- [Activity] Among the records, which lines hold the word "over"? Pick them out.
──────
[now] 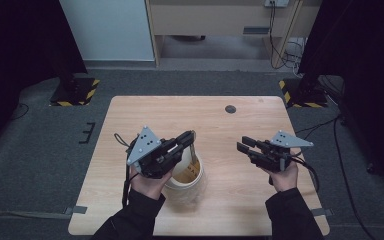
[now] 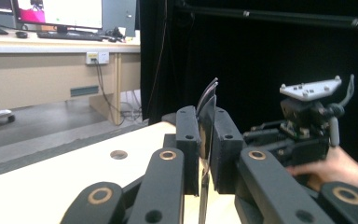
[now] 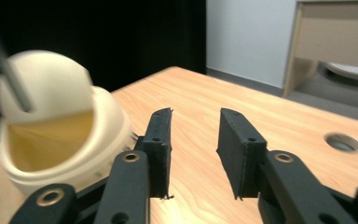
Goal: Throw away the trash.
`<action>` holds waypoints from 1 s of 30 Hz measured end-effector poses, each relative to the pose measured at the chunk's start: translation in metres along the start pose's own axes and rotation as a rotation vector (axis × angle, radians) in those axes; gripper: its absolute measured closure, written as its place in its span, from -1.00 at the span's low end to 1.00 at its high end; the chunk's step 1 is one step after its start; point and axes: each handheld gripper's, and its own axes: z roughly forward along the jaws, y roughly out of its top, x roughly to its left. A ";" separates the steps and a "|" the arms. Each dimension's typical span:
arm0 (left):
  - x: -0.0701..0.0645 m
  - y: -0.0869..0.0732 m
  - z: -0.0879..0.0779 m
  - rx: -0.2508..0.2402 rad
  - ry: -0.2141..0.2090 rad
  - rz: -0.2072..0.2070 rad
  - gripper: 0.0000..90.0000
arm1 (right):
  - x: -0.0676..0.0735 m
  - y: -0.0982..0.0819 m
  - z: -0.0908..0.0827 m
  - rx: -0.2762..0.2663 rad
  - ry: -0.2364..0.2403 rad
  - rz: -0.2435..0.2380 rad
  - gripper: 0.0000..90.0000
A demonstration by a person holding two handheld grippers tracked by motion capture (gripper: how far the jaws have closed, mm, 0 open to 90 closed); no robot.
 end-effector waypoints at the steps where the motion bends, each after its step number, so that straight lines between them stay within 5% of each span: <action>1: 0.000 -0.002 -0.001 0.006 0.001 0.007 0.85 | -0.003 -0.002 -0.001 0.004 -0.008 0.007 0.36; 19: 0.003 -0.044 0.008 0.101 -0.035 0.030 0.69 | -0.014 -0.015 0.001 0.037 -0.059 0.007 0.15; 24: 0.003 -0.042 -0.004 0.058 -0.032 0.042 0.52 | -0.017 -0.016 -0.001 0.039 -0.068 0.010 0.11; 30: 0.021 -0.039 -0.033 0.025 0.033 0.032 0.34 | -0.022 -0.020 -0.003 0.053 -0.099 0.013 0.02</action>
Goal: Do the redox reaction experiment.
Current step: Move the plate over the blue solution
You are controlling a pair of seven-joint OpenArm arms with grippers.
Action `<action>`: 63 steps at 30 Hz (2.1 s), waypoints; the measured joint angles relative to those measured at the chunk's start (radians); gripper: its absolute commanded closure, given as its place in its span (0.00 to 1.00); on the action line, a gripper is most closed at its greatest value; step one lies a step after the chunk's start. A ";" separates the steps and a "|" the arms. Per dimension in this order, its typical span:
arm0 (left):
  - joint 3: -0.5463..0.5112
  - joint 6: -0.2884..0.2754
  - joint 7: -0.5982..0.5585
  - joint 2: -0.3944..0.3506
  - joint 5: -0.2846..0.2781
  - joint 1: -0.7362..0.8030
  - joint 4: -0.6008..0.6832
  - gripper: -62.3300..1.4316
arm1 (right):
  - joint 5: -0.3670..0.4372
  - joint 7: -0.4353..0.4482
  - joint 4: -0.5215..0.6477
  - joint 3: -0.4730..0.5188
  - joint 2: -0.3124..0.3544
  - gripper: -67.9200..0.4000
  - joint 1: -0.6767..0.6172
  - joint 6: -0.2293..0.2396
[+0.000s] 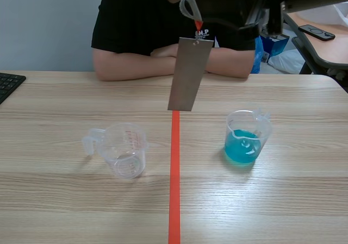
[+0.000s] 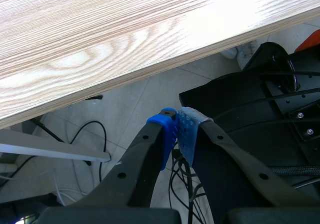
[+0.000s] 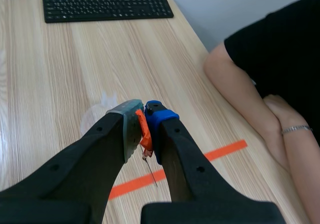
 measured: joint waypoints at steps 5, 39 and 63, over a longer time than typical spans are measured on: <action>0.000 0.000 0.000 0.000 0.000 0.000 0.000 0.91 | 0.084 -0.032 0.000 0.092 0.080 0.97 -0.010 0.000; 0.000 0.000 0.000 0.000 0.000 0.000 0.000 0.91 | 0.153 -0.159 -0.106 0.247 0.185 0.97 -0.095 0.004; -0.134 -0.142 -0.096 -0.115 -0.165 0.002 0.000 0.91 | 0.135 -0.161 -0.106 0.247 0.185 0.97 -0.095 0.004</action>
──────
- [Reply to the task]
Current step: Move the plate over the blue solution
 measured: joint waypoints at steps 5, 39 and 63, over a longer time than typical spans are measured on: <action>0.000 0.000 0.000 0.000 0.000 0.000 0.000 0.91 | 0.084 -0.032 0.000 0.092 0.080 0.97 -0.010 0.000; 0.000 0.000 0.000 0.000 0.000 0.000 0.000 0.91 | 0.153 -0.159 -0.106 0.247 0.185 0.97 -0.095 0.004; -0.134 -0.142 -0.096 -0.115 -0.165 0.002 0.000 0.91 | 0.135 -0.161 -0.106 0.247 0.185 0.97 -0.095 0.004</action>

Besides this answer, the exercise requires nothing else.